The deterioration started about three years ago and when I raised it at the time with the dealers, I was told it came under the Fiat warranty which had by then expired. ….Hey Ho as they say.. Lets get on and get it fixed…!
It started with the whole bumper going a yellowy colour and then the paint peeled off in bits. I progressively sanded parts of it to blend the colour and make it look a bit better as it got worse.
After talking to one of my favorite RV repairers Peter at RV repairs who is also a qualified spray painter, he advised that I should leave it as long as possible so as much of the peeling paint would fall off and remove the need for a massive sanding job!
.. It couldn’t wait any longer !!
Click on the Gallery below for a Slideshow
Number plate being attached so I could drive home.
Ready for sanding
Ready for preparation
How to look good naked !
Being sanded – pic by Nathan
Sanding – pic by Nathan
In Devonport where I live, there is a great family run business which many of my mates at school have worked at over the years, run by Dennis and Nathan Hale, called Fleet St Panel beaters.
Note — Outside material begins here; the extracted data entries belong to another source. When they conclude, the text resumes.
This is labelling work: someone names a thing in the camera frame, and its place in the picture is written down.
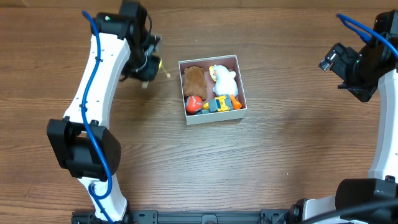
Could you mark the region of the yellow rattle drum toy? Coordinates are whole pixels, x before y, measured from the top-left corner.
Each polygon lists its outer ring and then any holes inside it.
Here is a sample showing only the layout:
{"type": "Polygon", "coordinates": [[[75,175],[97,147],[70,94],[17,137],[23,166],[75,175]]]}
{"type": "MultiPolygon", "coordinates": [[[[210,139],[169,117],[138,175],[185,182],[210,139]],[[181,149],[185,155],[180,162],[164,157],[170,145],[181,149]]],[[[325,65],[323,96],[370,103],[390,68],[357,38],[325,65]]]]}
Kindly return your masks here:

They have a great reputation for doing things properly and are well known around the community as being really nice people.
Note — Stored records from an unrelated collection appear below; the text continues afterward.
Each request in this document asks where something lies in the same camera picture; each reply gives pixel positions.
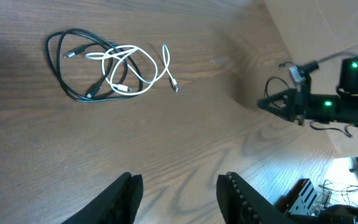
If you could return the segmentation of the white grey box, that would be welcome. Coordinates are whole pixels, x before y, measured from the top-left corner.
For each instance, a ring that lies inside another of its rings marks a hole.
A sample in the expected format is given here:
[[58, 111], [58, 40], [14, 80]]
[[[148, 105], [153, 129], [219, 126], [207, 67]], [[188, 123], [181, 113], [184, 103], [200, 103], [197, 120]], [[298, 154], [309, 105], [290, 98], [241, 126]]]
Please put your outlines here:
[[301, 179], [290, 192], [285, 211], [295, 215], [311, 215], [311, 208], [316, 198], [317, 193], [312, 181]]

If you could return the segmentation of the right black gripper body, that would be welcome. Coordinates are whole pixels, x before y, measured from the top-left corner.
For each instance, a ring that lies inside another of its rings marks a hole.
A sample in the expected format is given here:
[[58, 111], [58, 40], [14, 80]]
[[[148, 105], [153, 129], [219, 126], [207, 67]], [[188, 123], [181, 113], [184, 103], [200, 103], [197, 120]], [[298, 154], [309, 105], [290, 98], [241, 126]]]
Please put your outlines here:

Where they are next to the supermarket in Devonport is pretty tight for big vehicles so it was a case of getting the bumper taken off and taking Rafe back home until the painting was finished.
The bad news came on day 1 when after taking it off, we found that the bumper was actually fiberglass, not plastic. This meant it couldn’t be dipped to strip the paint off and they couldn’t bake the new paint on. It also needed to be sanded thoroughly before applying a special primer for the fiberglass. The good news part of this is that fiberglass is really strong.
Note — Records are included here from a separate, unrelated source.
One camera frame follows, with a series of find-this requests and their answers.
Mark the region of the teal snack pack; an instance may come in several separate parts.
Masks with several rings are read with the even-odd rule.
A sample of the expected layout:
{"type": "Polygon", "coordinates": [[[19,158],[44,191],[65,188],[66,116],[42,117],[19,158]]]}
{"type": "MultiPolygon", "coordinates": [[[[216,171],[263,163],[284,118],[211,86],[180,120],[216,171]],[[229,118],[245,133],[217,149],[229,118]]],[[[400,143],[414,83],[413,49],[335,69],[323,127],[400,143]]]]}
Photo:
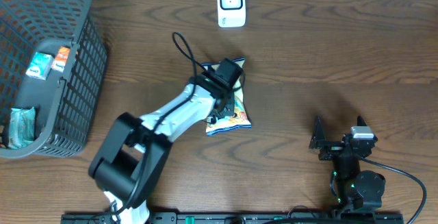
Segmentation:
{"type": "Polygon", "coordinates": [[[8,148],[21,149],[35,141],[36,111],[12,108],[8,128],[8,148]]]}

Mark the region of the small orange snack box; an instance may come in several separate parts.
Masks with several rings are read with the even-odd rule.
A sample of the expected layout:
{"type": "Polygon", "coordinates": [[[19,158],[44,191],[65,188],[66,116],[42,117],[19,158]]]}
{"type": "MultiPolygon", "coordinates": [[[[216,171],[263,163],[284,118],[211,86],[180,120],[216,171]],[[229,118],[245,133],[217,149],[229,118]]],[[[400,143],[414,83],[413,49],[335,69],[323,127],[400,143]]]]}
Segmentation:
{"type": "Polygon", "coordinates": [[[69,53],[70,53],[70,49],[68,47],[60,47],[54,60],[52,61],[51,68],[54,71],[63,73],[68,60],[69,53]]]}

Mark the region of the yellow snack chip bag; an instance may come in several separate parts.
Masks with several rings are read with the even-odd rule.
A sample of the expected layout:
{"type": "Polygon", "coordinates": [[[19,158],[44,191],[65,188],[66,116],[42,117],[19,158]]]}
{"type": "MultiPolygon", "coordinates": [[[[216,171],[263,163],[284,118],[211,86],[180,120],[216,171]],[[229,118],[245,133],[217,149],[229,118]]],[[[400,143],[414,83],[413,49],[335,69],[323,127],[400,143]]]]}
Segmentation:
{"type": "Polygon", "coordinates": [[[206,134],[208,136],[234,129],[252,127],[244,107],[244,94],[240,78],[229,89],[224,108],[221,111],[212,110],[206,119],[206,123],[206,134]]]}

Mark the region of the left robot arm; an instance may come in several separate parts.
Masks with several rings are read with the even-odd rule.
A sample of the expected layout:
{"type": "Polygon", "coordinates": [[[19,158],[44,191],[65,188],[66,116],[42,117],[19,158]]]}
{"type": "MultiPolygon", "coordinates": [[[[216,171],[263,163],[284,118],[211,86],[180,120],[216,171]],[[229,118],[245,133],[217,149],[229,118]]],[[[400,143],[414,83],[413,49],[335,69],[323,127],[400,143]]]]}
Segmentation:
{"type": "Polygon", "coordinates": [[[145,223],[146,200],[174,141],[193,124],[226,110],[243,74],[237,62],[225,59],[218,68],[191,77],[183,92],[160,109],[140,117],[121,114],[88,169],[111,210],[90,217],[89,223],[145,223]]]}

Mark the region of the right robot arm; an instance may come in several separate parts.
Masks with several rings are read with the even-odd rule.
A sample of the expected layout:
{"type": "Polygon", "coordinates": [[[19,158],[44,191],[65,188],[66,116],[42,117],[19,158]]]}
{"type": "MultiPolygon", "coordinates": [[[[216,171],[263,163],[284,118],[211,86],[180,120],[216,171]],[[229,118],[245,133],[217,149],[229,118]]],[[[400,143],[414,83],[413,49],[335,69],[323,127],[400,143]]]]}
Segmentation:
{"type": "Polygon", "coordinates": [[[335,218],[348,214],[373,215],[382,206],[385,177],[374,171],[362,171],[360,161],[372,153],[378,138],[361,116],[339,141],[326,139],[322,122],[315,118],[309,148],[318,149],[320,160],[331,161],[331,191],[338,198],[335,218]]]}
Nathan was telling me it they budget on a couple of hours to prepare a plastic bumper. This one needed a day and a half of sanding as a lot of it was by hand. .. I could see my budget being blown sky-high and Fiona giving me a stern talking to 😐
Unfortunately, they had a couple of staff off sick and with the extra preparation, the 4 day job turned into two weeks but the outcome was well worth the wait. The finish was just sensational.
Although I was given the German paint codes, Kris the painter used a fancy machine that could read the colour off the side of the van and match it wirelessly to paints in NZ that can deal with our UV.
An amazing colour match and friends who have known the van from new and know a bit about paint reckon it looks better than it was at the beginning.. I agree!!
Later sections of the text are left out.